Contributing to the problem is the fact that, in recent years, several CTFs have closed, leaving Star View as the only facility in the state for foster youth dealing with severe emotional disturbances. The facility has contracts with more than 20 counties across the state to take children when there is space. Typically 15 of the 56 slots at Star View are claimed by kids from counties across the state; the rest originate from Los Angeles County.

In 2011, a CTF in Contra Costa County operated by Seneca Family of Agencies (formerly Seneca Center) closed, followed by another one run by Seneca in San Francisco. Stars Behavioral Health Group also shuttered a CTF located in Santa Clara County in 2008.

“They’re complicated, they’re a regulatory nightmare, it’s hard to find good staff, and they’re expensive,” said administrator Spiteri of CTFs.

Dunlap sees the closure of the Santa Clara facility as an overlooked success story of California’s push toward bringing children back into the community. But with a continued demand for services plus the high cost of providing intensive services, the future of CTFs is being squeezed by the state’s funding system.

Photo credit: http://bitesnbrews.com/tag/camarillo-state-hospital/
Detail from the Camarillo State Mental Hospital

CTFs qualify for the level 14 rate, which amounts to nearly $9,700 a month per child, plus a $2,500 monthly supplement available to CTFs. But while the level 14 rate sees cost-of-living increases every year thanks to a 2009 federal lawsuit, the CTF supplement has remained frozen for nearly 15 years.

Dunlap says the discussion over finances is a critical element that has been left out of discussions around congregate-care reform.

“There’s an expectation of minimizing the use of group homes but there hasn’t been the funding to make that happen,” he said.

Working out the cost of rates for CTFs and their ability to stay in business are one of many issues left to figure out in the coming year. Legislators and state agencies are beginning the laborious process of providing details of the sweeping changes laid out in AB 403. Gov.

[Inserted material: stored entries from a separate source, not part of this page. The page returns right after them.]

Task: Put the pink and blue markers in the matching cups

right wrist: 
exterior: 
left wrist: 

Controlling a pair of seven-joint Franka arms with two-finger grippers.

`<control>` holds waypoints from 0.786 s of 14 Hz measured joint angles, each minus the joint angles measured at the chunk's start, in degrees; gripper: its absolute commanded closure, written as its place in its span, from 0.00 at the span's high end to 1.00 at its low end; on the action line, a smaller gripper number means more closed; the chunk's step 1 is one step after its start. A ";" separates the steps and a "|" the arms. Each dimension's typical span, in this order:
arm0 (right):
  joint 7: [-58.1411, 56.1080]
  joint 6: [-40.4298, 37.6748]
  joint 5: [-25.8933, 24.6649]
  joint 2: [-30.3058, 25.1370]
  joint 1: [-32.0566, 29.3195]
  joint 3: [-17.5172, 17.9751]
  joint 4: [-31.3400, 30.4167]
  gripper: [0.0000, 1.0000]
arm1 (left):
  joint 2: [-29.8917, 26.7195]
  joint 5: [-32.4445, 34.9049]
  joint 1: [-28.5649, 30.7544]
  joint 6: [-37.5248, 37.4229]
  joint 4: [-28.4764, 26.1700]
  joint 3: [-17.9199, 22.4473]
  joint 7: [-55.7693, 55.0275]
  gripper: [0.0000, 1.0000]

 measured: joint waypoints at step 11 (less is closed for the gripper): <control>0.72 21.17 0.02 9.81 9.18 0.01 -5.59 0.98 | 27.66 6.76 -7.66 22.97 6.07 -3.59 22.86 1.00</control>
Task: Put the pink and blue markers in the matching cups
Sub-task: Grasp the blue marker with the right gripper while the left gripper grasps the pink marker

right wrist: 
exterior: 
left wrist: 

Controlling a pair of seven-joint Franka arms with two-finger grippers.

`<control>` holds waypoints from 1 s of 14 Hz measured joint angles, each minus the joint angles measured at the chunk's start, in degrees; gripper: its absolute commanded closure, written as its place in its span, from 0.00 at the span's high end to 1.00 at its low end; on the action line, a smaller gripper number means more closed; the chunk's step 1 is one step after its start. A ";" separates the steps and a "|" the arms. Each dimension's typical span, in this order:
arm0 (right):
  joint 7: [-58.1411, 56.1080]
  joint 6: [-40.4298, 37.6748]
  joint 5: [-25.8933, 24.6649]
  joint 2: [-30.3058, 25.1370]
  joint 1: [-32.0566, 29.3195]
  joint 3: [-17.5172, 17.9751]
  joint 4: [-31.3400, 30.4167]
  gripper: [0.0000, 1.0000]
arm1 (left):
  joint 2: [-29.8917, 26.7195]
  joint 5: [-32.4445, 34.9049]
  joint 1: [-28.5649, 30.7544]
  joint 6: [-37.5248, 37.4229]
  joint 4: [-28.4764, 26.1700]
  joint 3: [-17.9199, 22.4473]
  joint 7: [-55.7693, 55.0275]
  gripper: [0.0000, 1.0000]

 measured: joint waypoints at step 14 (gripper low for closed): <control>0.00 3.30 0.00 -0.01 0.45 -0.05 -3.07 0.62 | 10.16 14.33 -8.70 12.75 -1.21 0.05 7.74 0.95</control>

Brown’s budget allocates $9.6 million to support and recruit resource families, but funding for other parts of congregate-care reform still remains unknown.

The Future of Services Aimed at High-Needs Foster Youth

As congregate-care reform moves forward, the pressures and successes of CTFs are a potential cause for concern about the way that foster youth with the greatest mental health needs may be moving through the new system.

Many counties place children with serious mental-health needs at a lower-level group home and bounce them around until a better placement is available at a higher levels, a practice that Schroeder says will have to change under the new congregate-care reform.

“There is an increased need for those higher-level programs simply because you’re not going to have the safety valve of just letting kids just languish or go through a revolving door at the lower-level programs,” Schroeder said.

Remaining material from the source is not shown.